Toshiba America Medical Systems

By the start of the RSNA meeting, Toshiba Medical Systems had installed six 64-slice scanners: four in the U.S., one in Germany, and another in Japan. Aquilion 64 is slated for full production in Q1 2005. The company's 32-slice scanner, already in commercial production, is upgradable to 64 slices with the addition of data channels.

  • Aquilion 64 CFX is designed to examine peripheral vessels, identify soft plaque, and measure coronary stenosis. The 64-slice scanner uses the same detector as the Aquilion 32 but includes twice as many data channels, which allows the individual use of all 64 detector rows.

  • Aquilion 32 CFX is designed as a cost-effective alternative offering a field upgradable path to 64 slices.

  • The 64-row Quantum detector built into the Aquilion 64 and Aquilion 32 supports isotropic scanning and advanced image reconstruction technology, delivering slices with a thickness of either 0.5 mm or 1 mm.

  • A work-in-progress 16-slice scanner, the Aquilion LB (large bore), is being developed for oncology applications. The LB offers a 90-cm bore, 85-cm display FOV, and 70-cm acquired FOV. A board positioned on the patient table puts the patients at a 25 upward tilt for radiotherapy simulation.
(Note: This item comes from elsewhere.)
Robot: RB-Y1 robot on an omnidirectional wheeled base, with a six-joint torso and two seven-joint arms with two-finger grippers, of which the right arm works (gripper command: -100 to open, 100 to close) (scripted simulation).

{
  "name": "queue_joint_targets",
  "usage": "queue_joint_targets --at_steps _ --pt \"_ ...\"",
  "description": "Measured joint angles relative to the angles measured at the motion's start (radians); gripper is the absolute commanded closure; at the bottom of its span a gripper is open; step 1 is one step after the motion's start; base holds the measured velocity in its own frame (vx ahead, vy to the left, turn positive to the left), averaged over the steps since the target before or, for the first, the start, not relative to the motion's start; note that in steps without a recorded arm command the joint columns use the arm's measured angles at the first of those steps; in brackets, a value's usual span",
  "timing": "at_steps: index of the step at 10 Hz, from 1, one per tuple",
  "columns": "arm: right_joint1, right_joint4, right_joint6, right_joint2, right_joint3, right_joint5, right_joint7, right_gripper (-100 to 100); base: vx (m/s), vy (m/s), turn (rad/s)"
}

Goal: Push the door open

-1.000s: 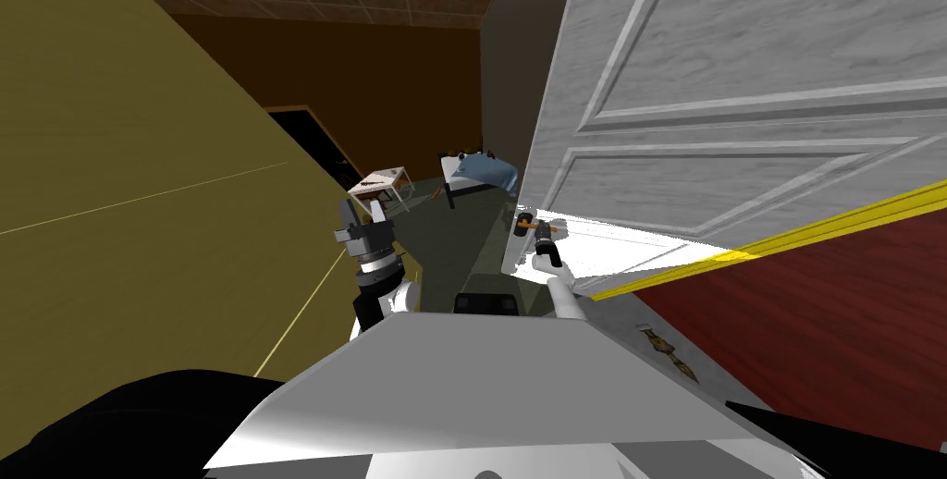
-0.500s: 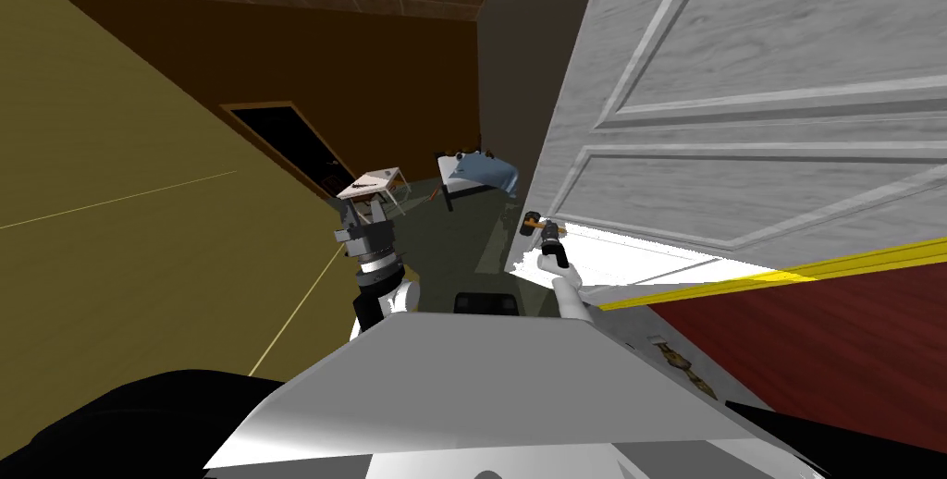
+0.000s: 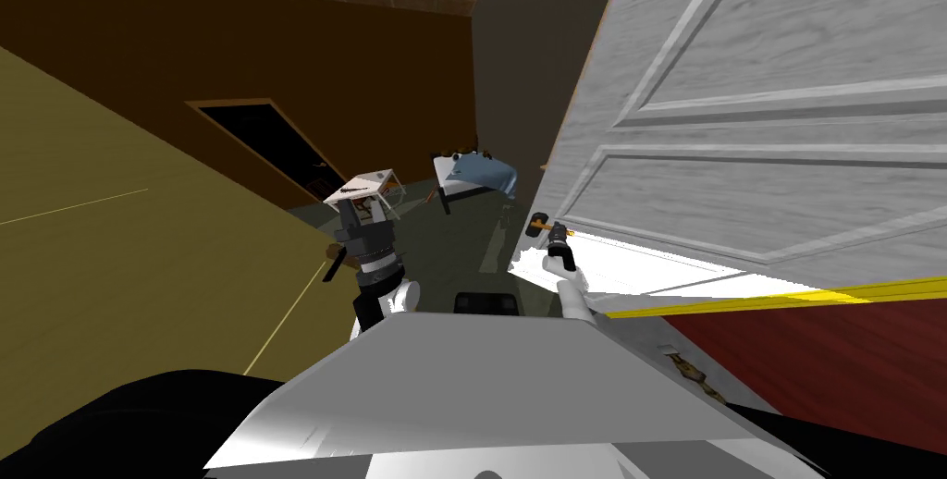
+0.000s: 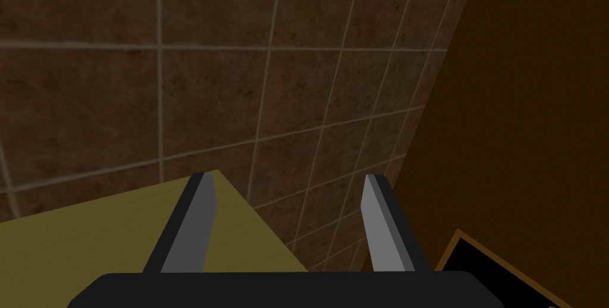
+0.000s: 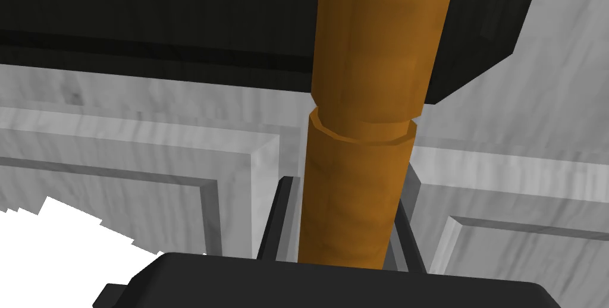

  • SurePlaque, a software capability fresh from FDA clearance, creates curved reconstructions through the vascular region of interest, segments the vessel, then draws the outer wall of the artery and quantifies the plaque over a defined length of the vessel. The algorithm, designed for use on Aquilion CFX cardiac scanners, calculates total plaque volume over the length of the scan and distinguishes between lipid-rich and fiber-rich plaques. SurePlaque is one of the Sure software options designed to automate complex CT imaging studies.